Heart failure can be caused by many medical conditions that damage the heart muscle. Common conditions are:
- Coronary artery disease (also called coronary atherosclerosis or “hardening of the arteries”) affects the arteries that carry blood and oxygen to the heart (coronary arteries). The normal lining inside the arteries breaks down, the walls of the arteries become thick, and deposits of fat and plaque partially block the flow of blood. Over time, the arteries become very narrow or completely blocked, which causes a heart attack. The blockage keeps the heart from being able to pump enough blood to keep your organs and tissues (including your heart) healthy. When arteries are blocked, you may have chest pain (angina) and other symptoms of heart disease.
- Heart attack. A heart attack happens when a coronary artery suddenly becomes blocked and blood cannot flow to all areas of the heart muscle. The heart muscle becomes permanently damaged and muscle cells may die. Normal heart muscle cells may work harder. The heart may get bigger (HF-rEF) or stiff (HF-pEF).
- Cardiomyopathy. Cardiomyopathy is a term that describes damage to and enlargement of the heart muscle not caused by problems with the coronary arteries or blood flow. Cardiomyopathy can occur due to many causes, including viruses, alcohol or drug abuse, smoking, genetics and pregnancy (peripartum cardiomyopathy).
- Heart defects present at birth (congenital heart disease)

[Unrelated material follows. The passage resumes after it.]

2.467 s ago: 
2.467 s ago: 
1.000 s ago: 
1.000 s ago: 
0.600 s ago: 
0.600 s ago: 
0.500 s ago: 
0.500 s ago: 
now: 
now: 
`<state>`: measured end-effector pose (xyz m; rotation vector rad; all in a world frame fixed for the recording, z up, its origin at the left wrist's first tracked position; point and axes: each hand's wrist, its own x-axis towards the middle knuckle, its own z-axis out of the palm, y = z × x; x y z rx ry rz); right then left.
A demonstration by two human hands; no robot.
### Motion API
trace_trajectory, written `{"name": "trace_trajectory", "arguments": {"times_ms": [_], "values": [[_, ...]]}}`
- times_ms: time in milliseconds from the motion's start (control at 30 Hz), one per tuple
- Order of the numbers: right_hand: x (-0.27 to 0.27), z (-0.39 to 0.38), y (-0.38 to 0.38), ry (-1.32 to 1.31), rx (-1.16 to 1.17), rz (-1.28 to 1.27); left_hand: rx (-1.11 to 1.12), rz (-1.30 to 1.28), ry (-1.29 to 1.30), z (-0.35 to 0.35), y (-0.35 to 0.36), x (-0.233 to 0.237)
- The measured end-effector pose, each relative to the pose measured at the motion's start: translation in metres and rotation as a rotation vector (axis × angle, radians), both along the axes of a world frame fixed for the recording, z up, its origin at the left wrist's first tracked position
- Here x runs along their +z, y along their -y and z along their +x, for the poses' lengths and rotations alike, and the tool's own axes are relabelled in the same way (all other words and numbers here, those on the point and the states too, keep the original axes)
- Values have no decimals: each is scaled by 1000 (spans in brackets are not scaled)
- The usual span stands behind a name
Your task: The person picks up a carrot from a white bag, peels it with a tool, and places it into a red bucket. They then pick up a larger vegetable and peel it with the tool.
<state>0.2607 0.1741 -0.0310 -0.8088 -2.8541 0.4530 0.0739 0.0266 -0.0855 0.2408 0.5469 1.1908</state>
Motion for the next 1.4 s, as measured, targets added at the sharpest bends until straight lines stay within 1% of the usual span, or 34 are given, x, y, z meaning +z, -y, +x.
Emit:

- High blood pressure (hypertension). Blood pressure is the force of blood pushing against the walls of your blood vessels (arteries). If you have high blood pressure, it means the pressure in your arteries is higher than normal. When blood pressure is high, your heart has to pump harder to move blood to the body. This can cause the left ventricle to become thick or stiff, and you can develop HF-pEF. High blood pressure can also cause your coronary arteries to become narrow and lead to coronary artery disease.
- Arrhythmia (abnormal heart rhythms, including atrial fibrillation)
- Kidney disease
- Obesity (being overweight)
- Tobacco and illicit drug use
- Medications. Some drugs used to fight cancer (chemotherapy) can lead to heart failure.
How common is heart failure?
Almost 6 million Americans have heart failure, and more than 870,000 people are diagnosed with heart failure each year. The condition is the leading cause of hospitalization in people over age 65.
Heart failure and aging
Although the risk of heart failure does not change as you get older, you are more likely to have heart failure when you are older.
Women and heart failure
Women are just as likely as men to develop heart failure, but there are some differences:
- Women tend to develop heart failure later in life compared with men
- Women tend to have heart failure caused by high blood pressure and have a normal EF
- Women may have more shortness of breath than men do There are no differences in treatment for men and women with heart failure.